Task statement:
Set out exactly every line of the entries below, starting at the line that holds "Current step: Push" and stopping after the line that holds "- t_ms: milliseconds".

(Records from a collection)
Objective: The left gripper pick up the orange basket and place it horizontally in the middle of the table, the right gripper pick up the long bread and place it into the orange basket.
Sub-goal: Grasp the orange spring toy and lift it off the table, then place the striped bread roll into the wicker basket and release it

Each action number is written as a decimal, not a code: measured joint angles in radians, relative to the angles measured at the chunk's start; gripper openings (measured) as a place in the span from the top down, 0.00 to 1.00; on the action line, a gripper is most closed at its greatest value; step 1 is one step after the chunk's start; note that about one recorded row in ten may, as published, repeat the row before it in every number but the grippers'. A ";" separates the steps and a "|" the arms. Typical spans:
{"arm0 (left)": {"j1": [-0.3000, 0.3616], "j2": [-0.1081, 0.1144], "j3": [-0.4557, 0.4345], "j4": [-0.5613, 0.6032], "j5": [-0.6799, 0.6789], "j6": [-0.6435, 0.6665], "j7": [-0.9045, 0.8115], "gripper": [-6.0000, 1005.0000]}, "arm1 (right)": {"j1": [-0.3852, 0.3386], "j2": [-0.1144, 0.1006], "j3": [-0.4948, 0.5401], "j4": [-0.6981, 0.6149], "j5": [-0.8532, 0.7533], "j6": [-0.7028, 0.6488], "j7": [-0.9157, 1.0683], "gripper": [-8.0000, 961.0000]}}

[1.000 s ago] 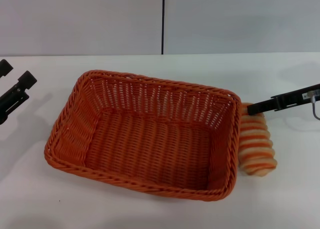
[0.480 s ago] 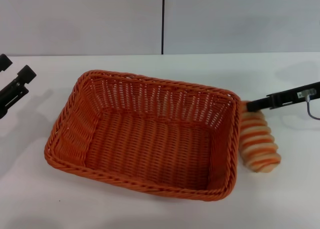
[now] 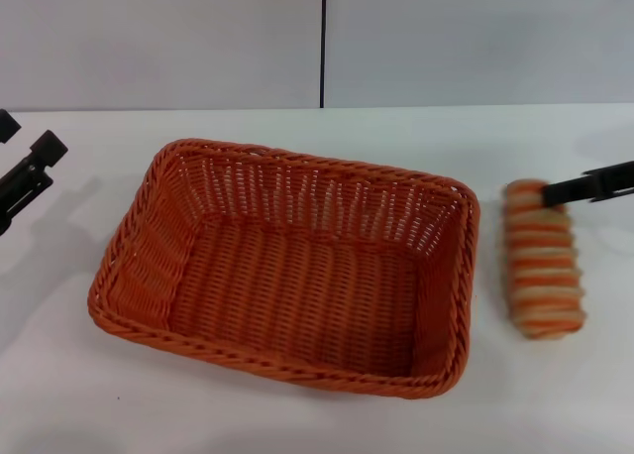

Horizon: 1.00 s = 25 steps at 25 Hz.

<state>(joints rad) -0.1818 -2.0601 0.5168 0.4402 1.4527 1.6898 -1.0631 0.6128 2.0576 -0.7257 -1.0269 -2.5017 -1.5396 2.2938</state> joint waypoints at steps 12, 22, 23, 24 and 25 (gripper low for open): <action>-0.008 0.000 -0.011 -0.018 0.000 0.020 -0.001 0.18 | -0.074 0.014 0.048 -0.410 0.055 -0.204 0.063 0.93; -0.016 0.000 -0.008 -0.036 0.001 0.038 -0.012 0.18 | 0.044 0.006 -0.096 -0.437 0.327 -0.353 0.104 0.96; -0.015 -0.001 -0.008 -0.036 0.001 0.042 -0.014 0.18 | 0.063 0.005 -0.106 -0.432 0.344 -0.364 0.108 0.96; -0.014 -0.001 -0.008 -0.036 0.001 0.046 -0.016 0.18 | 0.106 0.006 -0.129 -0.409 0.363 -0.379 0.110 0.96; -0.014 -0.001 -0.008 -0.036 0.001 0.046 -0.016 0.18 | 0.106 0.006 -0.129 -0.409 0.363 -0.379 0.110 0.96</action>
<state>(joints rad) -0.1960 -2.0613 0.5092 0.4037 1.4534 1.7354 -1.0792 0.7190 2.0633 -0.8548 -1.4363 -2.1383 -1.9186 2.4035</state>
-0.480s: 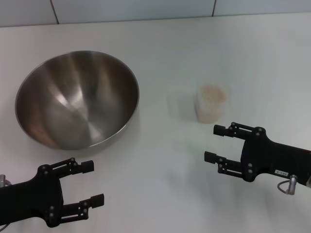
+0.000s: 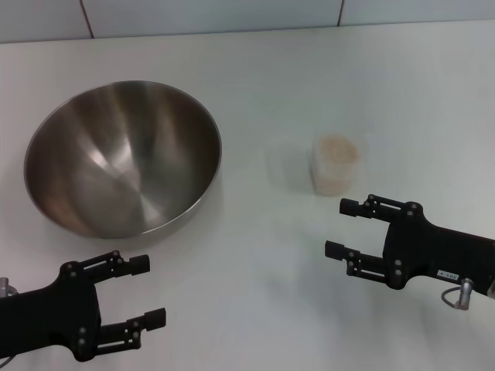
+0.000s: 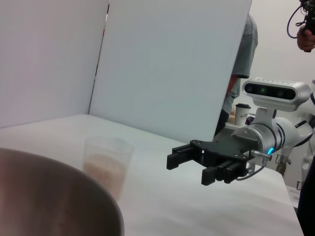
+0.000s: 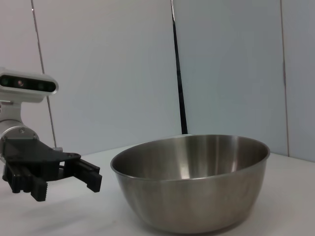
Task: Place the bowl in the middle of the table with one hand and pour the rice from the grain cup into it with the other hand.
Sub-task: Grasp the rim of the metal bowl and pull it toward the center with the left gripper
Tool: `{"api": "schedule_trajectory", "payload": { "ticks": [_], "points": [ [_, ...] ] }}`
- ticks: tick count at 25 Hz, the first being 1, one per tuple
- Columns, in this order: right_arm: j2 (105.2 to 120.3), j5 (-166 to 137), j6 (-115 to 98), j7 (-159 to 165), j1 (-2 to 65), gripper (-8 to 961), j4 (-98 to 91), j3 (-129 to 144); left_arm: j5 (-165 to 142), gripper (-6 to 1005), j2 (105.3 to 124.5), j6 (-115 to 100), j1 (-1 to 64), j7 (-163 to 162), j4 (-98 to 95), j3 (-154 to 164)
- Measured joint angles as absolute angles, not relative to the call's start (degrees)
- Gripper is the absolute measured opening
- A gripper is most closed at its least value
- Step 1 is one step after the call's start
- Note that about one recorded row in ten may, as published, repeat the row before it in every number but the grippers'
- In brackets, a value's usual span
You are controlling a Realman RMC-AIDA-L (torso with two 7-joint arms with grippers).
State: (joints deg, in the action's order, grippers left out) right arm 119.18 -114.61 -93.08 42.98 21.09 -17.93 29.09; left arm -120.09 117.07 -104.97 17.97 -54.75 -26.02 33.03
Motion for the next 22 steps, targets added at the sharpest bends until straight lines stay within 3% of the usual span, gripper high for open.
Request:
{"api": "schedule_trajectory", "payload": {
  "ticks": [11,22],
  "points": [
    [119.18,-114.3,-93.1,43.0,21.1,686,-17.9,29.1,-108.0,785,117.90,-114.1,17.9,-57.5,-25.8,26.3],
    [119.21,-114.1,-93.1,42.9,20.9,687,-17.6,28.6,-91.2,784,118.33,-108.3,18.4,-57.7,-25.2,14.3]
  ]
}}
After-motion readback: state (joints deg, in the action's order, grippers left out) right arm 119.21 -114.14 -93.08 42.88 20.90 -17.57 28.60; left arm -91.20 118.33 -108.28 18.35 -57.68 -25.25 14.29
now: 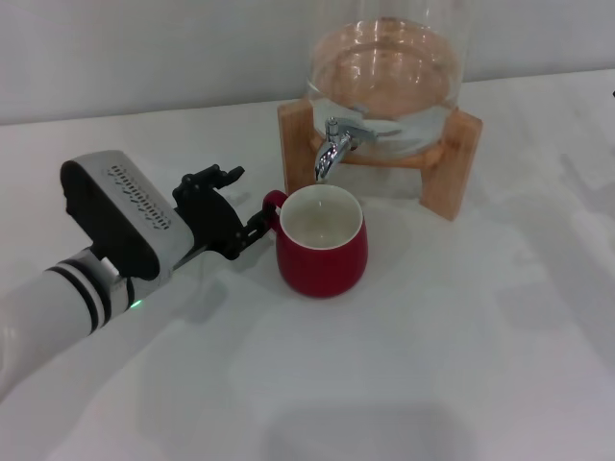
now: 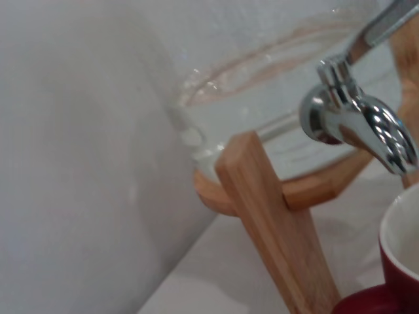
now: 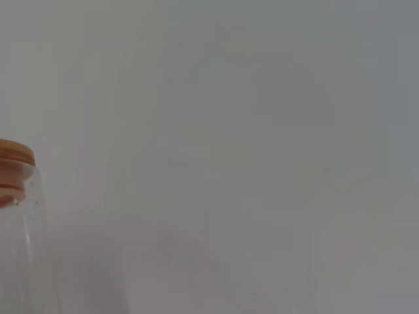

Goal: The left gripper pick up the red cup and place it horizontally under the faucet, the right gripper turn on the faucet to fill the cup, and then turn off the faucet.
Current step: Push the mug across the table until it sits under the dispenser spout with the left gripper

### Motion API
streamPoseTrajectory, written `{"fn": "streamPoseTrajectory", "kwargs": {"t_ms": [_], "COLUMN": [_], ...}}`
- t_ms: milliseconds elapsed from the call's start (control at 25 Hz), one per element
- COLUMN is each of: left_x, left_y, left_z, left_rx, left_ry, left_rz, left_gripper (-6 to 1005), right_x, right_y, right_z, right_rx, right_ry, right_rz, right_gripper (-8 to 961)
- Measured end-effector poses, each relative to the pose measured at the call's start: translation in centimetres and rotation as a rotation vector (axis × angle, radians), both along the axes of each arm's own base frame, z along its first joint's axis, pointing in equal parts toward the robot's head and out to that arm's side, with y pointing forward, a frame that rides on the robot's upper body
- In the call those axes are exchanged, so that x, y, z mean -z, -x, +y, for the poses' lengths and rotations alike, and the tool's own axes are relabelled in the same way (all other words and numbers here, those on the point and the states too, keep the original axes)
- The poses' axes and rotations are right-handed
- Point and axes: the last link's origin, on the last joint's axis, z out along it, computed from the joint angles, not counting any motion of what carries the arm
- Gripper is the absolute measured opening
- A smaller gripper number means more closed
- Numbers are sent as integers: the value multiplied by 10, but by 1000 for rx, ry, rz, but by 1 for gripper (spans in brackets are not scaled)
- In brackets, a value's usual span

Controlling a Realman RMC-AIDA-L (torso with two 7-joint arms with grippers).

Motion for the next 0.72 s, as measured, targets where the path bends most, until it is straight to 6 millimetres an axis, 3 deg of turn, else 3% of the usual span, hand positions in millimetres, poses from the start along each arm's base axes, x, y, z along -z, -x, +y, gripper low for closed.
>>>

Written solution:
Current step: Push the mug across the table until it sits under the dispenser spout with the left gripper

### Motion API
streamPoseTrajectory, written `{"fn": "streamPoseTrajectory", "kwargs": {"t_ms": [_], "COLUMN": [_], ...}}`
- t_ms: milliseconds elapsed from the call's start (control at 25 Hz), one per element

What the exercise required has been answered in full.